The "Evil Eight" - Plus 30

by Dan Jacoby

The New York state Senate voted down a bill that would have extended civil marriage rights to same-sex couples. Eight Democrats voted "no," joining all 30 Republicans to defeat the bill 38-24.

Is it fair to call those 38 Senators "evil," or is that going too far?

At most, two of the 38 could claim that they would probably lose their jobs if they voted yes; I'll get back to them later. First, I'd like to address the reason why the other 36 voted they way they did.

They don't believe that all people are created equal.

They would deny people full participation in society because they get the heebie-jeebies at the thought of ... well, actually, they prefer not to think of the possibility that two people of the same gender would want to show their love for each other in a physical way. (One wonders how many of the males in the group, have ever enjoyed watching lesbian porn.)

They refuse to accept the possibility that people fall in love because of who they are and not because of a "lifestyle choice." They prefer to sit comfortably behind the bigotry that they probably soaked up with their mother's milk.

That's the explanation, and it renders them un-American and hypocritical. They are un-American because they don't believe in a basic American tenet, as expressed in American documents going back to the Declaration of Independence. They are also hypocrites, because they have risen to power within the American system by promising to support and uphold that system, but they clearly do not believe in it.

There are lots of people in the world who don't like America, and they are not all evil. Many of them are, but many are just angry over one or more of the hideous things America has done to them, their families, or their country (for example, see "Shah of Iran"). But hypocrisy is the worst of all possible sins, for hypocrites know they are sinners and will neither confess to their sin nor take steps to change or atone. Hypocrites are merely evil. Period.

As for the one or two who might say that they would like to vote yes but were afraid of losing their job if they did, there are several arguments that can be made. Interestingly, these arguments can also apply to the rest of the "party of no."

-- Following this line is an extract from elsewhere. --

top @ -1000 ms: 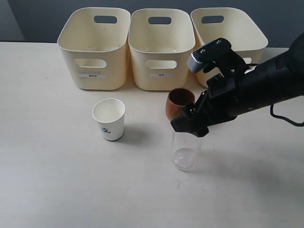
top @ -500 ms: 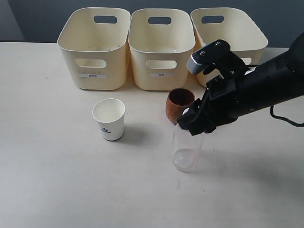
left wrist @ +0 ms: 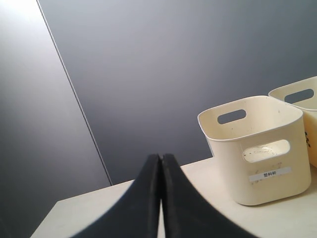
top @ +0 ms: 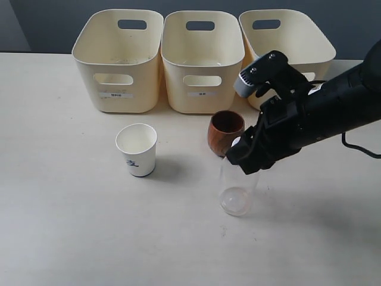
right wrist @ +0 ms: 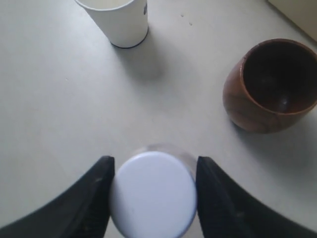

One argument was made, rather late, during the vote; Senator Parker noted that of the thousands of people who have served in the New York state legislature, only a handful had been defeated at the poll over one vote. The experience of Assembly members who had voted yes the first time they had the opportunity, none of whom lost his or her job, is also instructional. In addition, a Senator who had the guts to stand up and vote yes in a conservative district was assured of massive support next year.

The second argument is that being an elected official is not supposed to be a sinecure. Elected officials have no right to assume that they deserve to be reelected, ever. This is a basic fact that is all too rarely brought home to elected officials in a way they can understand, as the power of incumbency is enormous. Of the 28 New York City Council members who voted to extend their own term limits and then ran for a third term, only five were defeated, and that was considered to be a huge number.

Third, as Edmund Burke, a seventeenth century Irish member of the British Parliament, wrote, "Your representative owes you, not his industry only, but his judgment; and he betrays, instead of serving you if he sacrifices it to your opinion." Senators must not sacrifice proper judgment to the opinion of the people of their district, even if it costs them their elected office.

The moral emptiness of an elected official's argument that his or her vote is merely expressing the view of the activists in the district (not always the same as the opinion of the majority) is not only apparent, but repugnant. In any given district of 300,000 people there are bound to be many with opinions on both sides of any argument. A representative's vote, whichever way it is cast, is going to go against some large group of constituents; claiming to be voting with one's constituents is a phony argument, concealing the true desire of the elected official to vote that way anyway - in other words, it is hypocritical, and we have already dealt with that trait above.

In answer, then, to the question of whether it is right and proper to call these 38 naysayers "evil," the answer is yes. Their vote is hypocritical and hateful, designed to deny people their full humanity based solely on bigotry. It brings shame on themselves, the legislative body of which they are a member, and the entire state of New York.

They are evil, and must be exorcised from the power structure.